Action item: Using the entries that follow, write out the line containing "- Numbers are", the line containing "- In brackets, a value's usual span", and every line between them, exactly and nothing else.

Task data:
------------------------

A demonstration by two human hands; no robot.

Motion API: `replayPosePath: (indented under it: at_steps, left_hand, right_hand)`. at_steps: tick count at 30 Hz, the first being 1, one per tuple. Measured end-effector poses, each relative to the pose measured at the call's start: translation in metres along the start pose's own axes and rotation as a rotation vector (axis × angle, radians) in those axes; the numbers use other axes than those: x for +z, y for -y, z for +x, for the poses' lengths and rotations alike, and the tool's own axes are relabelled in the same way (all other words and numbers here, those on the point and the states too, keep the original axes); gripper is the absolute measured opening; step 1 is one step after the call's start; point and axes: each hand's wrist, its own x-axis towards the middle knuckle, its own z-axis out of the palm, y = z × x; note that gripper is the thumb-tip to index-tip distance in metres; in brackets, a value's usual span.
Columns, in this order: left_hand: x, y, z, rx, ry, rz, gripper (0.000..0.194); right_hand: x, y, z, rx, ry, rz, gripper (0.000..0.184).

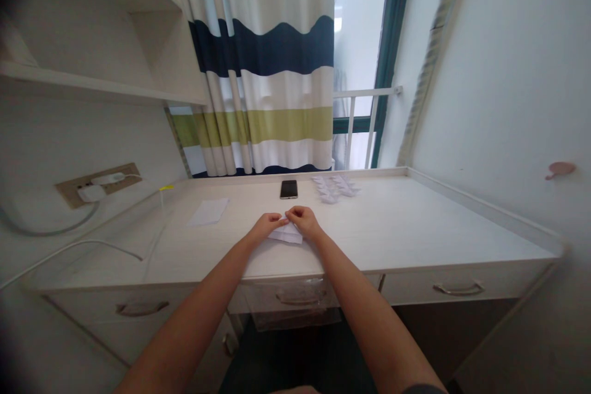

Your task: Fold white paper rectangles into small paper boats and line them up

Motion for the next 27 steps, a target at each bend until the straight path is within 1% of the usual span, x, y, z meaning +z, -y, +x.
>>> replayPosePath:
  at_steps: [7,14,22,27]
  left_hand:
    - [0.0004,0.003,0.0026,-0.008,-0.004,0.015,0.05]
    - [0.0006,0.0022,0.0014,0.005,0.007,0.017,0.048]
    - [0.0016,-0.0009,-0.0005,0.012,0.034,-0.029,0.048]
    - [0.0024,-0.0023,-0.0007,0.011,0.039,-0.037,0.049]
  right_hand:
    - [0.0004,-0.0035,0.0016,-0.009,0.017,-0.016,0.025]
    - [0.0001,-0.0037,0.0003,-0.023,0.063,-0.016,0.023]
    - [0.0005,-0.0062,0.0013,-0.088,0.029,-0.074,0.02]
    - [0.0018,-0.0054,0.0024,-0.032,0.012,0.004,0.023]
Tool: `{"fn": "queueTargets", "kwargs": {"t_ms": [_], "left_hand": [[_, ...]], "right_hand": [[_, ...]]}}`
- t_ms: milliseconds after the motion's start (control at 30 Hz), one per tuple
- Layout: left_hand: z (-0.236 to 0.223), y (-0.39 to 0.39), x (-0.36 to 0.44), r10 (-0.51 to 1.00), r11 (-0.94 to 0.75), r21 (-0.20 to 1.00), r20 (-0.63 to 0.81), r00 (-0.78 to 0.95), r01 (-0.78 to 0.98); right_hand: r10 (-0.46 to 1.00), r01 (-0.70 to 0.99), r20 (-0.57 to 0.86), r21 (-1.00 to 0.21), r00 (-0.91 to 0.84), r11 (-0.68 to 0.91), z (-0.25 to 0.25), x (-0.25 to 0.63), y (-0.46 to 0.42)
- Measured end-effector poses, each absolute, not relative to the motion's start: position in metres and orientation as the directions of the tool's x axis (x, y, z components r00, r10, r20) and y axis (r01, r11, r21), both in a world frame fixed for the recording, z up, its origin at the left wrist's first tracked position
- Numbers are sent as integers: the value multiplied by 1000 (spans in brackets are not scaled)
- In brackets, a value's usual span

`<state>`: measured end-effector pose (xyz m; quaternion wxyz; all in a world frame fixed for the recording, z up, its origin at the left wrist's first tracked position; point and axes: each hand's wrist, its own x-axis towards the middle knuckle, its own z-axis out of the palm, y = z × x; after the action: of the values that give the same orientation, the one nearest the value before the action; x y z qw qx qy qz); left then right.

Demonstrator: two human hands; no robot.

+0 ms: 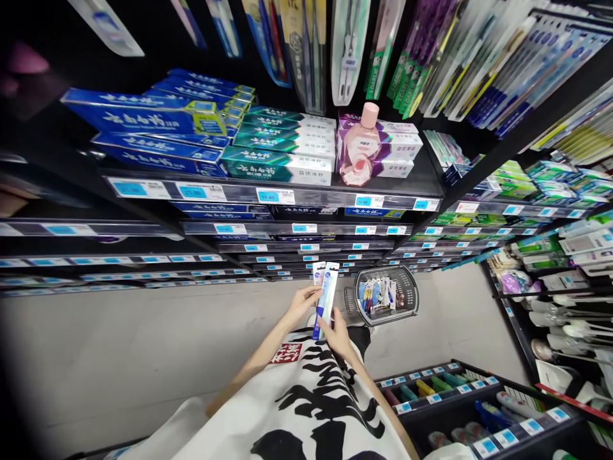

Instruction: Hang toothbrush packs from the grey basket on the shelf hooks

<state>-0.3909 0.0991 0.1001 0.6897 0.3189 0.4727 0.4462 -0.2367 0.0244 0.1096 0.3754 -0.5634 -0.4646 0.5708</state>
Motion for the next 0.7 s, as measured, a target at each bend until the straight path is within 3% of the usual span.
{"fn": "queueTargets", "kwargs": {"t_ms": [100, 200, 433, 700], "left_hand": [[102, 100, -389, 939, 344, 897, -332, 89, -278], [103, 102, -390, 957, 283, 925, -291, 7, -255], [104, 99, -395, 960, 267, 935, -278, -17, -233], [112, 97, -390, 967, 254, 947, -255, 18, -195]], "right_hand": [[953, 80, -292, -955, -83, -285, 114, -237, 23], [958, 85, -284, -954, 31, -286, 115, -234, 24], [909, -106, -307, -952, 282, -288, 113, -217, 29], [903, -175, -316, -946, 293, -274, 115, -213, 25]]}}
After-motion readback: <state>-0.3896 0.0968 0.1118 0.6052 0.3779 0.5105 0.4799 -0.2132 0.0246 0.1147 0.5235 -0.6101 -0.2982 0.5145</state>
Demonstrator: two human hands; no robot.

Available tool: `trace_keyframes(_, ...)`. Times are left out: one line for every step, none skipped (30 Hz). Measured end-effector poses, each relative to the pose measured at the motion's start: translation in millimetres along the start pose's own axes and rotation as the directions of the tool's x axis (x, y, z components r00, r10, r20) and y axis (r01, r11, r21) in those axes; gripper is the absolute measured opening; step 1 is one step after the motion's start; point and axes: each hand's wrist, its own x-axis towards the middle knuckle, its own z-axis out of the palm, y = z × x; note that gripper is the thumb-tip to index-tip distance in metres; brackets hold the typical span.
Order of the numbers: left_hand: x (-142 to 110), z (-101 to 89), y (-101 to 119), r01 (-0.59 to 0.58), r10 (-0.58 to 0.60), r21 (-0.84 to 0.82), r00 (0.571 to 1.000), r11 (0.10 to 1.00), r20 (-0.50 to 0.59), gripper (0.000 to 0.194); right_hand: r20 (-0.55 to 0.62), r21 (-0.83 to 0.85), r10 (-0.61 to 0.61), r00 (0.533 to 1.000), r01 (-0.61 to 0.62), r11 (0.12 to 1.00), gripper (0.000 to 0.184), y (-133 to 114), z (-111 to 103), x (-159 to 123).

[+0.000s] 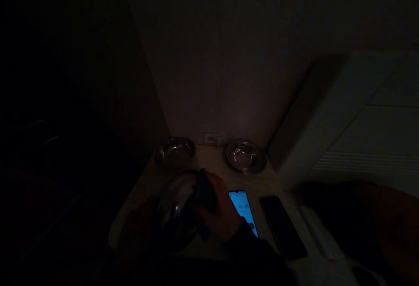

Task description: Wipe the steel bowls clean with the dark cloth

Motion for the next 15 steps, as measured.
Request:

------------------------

Solution to the problem:
- Numbers are sent as integers: the value multiplied by 1000 (spans in brackets are not scaled)
- In brackets, a value's usual span

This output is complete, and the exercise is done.